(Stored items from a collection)
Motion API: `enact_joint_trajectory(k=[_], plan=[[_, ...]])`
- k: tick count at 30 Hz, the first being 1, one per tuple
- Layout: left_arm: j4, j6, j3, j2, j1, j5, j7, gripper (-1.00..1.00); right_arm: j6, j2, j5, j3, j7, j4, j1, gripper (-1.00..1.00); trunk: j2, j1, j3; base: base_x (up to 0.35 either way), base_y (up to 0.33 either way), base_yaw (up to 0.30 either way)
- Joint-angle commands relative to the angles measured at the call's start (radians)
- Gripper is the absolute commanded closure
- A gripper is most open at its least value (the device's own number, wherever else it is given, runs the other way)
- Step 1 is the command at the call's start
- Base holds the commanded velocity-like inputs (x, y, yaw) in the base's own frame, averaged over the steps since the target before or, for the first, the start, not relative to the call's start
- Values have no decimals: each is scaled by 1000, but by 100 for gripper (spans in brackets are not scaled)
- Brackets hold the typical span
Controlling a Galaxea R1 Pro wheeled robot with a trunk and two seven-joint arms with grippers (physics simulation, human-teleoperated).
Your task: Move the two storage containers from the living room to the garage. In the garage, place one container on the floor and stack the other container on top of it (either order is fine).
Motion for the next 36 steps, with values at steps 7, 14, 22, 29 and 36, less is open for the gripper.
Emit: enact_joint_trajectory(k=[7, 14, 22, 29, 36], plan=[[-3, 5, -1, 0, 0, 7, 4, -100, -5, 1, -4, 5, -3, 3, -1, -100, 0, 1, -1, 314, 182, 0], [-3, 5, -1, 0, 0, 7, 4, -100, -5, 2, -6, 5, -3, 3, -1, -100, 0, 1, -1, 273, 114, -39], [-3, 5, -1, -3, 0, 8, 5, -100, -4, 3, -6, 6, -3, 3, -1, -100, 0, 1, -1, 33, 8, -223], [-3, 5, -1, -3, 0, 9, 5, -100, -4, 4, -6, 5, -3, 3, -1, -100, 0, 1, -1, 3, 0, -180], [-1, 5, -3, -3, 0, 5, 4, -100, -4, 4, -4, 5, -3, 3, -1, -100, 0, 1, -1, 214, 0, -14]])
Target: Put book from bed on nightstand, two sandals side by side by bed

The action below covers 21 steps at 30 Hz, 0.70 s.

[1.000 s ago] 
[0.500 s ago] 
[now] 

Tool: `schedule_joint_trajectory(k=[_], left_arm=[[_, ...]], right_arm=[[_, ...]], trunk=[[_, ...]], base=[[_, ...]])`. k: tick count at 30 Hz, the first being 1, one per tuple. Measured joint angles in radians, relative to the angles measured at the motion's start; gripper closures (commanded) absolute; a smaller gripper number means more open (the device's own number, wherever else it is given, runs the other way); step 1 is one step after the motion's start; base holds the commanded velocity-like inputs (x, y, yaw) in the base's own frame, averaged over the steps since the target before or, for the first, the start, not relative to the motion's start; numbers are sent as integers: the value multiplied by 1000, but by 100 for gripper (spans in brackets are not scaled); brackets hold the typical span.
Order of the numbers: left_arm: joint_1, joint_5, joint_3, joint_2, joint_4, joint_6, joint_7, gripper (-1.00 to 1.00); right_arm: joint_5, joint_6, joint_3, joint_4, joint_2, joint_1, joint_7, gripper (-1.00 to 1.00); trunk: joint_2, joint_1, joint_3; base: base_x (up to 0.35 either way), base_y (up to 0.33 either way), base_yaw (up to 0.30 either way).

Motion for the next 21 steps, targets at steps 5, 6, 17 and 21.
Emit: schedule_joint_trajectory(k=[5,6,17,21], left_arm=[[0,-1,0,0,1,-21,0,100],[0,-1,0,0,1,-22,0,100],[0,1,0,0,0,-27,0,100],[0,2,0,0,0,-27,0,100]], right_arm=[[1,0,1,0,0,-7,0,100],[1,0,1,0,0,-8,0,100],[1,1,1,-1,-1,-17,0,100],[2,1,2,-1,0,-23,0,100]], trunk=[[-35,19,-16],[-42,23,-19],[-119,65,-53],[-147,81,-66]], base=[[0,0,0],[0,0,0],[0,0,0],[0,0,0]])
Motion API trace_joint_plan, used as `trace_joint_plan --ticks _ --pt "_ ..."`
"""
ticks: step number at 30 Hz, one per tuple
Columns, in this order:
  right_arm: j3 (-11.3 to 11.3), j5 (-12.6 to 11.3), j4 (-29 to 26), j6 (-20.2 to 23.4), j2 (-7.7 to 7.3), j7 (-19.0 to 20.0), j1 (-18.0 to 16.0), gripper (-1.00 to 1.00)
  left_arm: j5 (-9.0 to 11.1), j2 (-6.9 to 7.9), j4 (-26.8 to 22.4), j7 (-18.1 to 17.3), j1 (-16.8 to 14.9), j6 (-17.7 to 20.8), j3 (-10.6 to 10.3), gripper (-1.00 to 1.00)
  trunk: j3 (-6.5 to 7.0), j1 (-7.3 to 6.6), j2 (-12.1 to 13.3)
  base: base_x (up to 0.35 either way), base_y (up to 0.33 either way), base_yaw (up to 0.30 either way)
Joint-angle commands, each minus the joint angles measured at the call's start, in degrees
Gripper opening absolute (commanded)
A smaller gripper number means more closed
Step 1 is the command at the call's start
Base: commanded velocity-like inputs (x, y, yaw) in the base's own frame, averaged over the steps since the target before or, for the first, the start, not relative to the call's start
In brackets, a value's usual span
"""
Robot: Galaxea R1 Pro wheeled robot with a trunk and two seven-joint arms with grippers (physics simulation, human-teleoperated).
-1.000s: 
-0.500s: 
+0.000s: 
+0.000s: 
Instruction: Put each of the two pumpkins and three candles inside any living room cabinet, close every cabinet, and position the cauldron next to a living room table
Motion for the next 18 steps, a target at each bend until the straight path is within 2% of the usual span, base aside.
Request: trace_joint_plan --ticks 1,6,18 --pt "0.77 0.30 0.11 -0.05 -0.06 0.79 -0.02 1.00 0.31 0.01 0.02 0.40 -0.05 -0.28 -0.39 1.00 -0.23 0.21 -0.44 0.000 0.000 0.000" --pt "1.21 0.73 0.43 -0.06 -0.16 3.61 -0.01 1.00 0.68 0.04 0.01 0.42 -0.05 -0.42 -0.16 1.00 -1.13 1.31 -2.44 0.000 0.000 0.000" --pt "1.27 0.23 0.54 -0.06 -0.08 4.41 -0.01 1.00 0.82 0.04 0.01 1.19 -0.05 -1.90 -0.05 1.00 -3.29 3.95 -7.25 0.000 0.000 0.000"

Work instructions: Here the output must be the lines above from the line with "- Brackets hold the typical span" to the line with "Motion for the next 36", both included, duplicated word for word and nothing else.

The completed task:
- Brackets hold the typical span
Controlling a Galaxea R1 Pro wheeled robot with a trunk and two seven-joint arms with grippers (physics simulation, human-teleoperated).
Your task: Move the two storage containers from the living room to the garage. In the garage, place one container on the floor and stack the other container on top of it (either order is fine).
Motion for the next 36 steps, with values at steps 7, 14, 22, 29 and 36, less is open for the gripper.

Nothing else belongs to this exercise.